The specific aim of this project is to compare the immune response and reactions of trivalent, inactivated influenza vaccine (TIV) and live, attenuated, intranasal influenza vaccine (LAIV) in groups of former premature (PT), very (V) LBW and former full-term (FT) infants aged 24-35 months.

The investigators hypothesize that the immune response in FT infants will be greater with LAIV than TIV, and that wheezing episodes will be no more than twice as frequent in LAIV as in TIV recipients.

The study will enroll 14 former premature, VLBW infants and 14 former full-term infants. Children will be randomized to receive one dose either TIV or LAIV. Vaccine reactions will be measured. One to two teaspoons mL of blood will be drawn at 0 and 7-14 days from immunization, and less than one teaspoon of blood will be drawn at 28-42 days.

Description:

Background. Influenza infection causes an estimated 1 million deaths worldwide yearly. Severe influenza respiratory disease is increasingly recognized in children. Influenza hospitalization rates in high-risk infants, such as premature infants, are increased some five-fold over rates in other children. Influenza vaccine immunogenicity is generally modest even in healthy children, and influenza vaccines have been incompletely studied in premature infants. The recently-licensed live attenuated influenza vaccine (LAIV) is more immunogenic than the trivalent inactivated vaccine, but its use in infants and high risk children is limited by side effects. The risk/benefit ratio of LAIV in extremely premature infants, who may be at increased risk for both influenza disease and vaccine side effects, is unknown.

Aim.

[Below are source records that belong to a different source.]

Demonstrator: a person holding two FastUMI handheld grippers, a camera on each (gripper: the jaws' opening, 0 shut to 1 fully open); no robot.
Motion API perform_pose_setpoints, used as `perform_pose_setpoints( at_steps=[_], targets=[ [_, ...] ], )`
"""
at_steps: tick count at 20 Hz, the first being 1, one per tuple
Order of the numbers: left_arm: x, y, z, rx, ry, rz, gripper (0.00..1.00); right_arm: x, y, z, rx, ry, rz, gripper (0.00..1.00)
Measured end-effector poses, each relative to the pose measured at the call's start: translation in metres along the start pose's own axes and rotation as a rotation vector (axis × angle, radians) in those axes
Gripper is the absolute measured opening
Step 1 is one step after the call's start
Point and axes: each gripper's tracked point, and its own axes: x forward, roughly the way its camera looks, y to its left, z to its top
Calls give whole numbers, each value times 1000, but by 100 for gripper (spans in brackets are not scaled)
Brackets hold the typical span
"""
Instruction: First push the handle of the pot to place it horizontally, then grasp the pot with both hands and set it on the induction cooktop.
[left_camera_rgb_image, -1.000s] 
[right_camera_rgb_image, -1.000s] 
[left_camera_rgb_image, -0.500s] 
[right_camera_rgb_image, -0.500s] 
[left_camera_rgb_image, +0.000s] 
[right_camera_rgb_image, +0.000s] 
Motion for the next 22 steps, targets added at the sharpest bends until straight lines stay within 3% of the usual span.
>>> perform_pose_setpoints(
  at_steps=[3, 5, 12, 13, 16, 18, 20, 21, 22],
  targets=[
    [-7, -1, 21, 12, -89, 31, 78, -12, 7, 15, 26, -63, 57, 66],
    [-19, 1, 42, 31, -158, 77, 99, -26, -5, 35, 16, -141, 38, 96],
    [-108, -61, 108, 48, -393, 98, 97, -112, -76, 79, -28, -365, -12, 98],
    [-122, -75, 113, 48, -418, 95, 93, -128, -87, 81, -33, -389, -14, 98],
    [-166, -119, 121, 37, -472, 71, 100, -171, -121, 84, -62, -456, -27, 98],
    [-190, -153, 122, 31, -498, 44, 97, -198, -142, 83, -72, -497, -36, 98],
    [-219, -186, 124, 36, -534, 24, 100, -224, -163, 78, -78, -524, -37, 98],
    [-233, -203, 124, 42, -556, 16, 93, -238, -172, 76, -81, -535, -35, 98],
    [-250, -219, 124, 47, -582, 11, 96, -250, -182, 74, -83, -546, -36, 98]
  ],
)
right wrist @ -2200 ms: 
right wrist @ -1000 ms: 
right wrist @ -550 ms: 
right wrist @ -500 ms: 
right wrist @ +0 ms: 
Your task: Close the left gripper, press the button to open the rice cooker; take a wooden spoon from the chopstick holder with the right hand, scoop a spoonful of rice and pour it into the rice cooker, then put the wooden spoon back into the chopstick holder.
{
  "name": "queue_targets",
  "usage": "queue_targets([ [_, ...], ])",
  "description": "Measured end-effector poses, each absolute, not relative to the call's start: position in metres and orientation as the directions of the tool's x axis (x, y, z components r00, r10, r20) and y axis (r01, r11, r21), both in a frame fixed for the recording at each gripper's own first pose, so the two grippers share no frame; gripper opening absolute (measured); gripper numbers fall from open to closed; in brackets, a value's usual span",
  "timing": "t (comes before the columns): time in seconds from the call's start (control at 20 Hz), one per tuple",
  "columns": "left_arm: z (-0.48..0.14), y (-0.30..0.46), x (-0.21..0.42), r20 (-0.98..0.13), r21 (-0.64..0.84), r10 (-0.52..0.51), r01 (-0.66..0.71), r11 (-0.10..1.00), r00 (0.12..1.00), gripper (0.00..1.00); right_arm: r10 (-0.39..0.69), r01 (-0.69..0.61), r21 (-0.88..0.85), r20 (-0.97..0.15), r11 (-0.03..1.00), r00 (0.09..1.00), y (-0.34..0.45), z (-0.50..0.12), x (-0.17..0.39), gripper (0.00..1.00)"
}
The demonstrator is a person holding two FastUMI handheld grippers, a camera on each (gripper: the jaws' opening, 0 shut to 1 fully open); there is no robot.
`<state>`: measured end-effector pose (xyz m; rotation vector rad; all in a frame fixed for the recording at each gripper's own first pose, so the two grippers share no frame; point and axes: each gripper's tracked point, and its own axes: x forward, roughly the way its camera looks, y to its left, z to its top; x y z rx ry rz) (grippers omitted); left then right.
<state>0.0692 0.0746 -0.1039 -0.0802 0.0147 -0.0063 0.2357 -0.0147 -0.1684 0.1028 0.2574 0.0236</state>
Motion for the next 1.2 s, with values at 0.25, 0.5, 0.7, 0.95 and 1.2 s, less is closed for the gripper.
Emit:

The specific aim of this project is to compare the immunogenicity and reactogenicity of trivalent, inactivated influenza vaccine (TIV) and live, attenuated, intranasal influenza vaccine (LAIV) in groups of former premature (PT), very low birth weight (VLBW) and former full-term (FT) infants aged 24-35 months.

Hypotheses.

1. The humoral immunogenicity of LAIV, as measured by hemagglutination inhibition (HI), will be greater than that of TIV. This will be the co-primary outcome for this study.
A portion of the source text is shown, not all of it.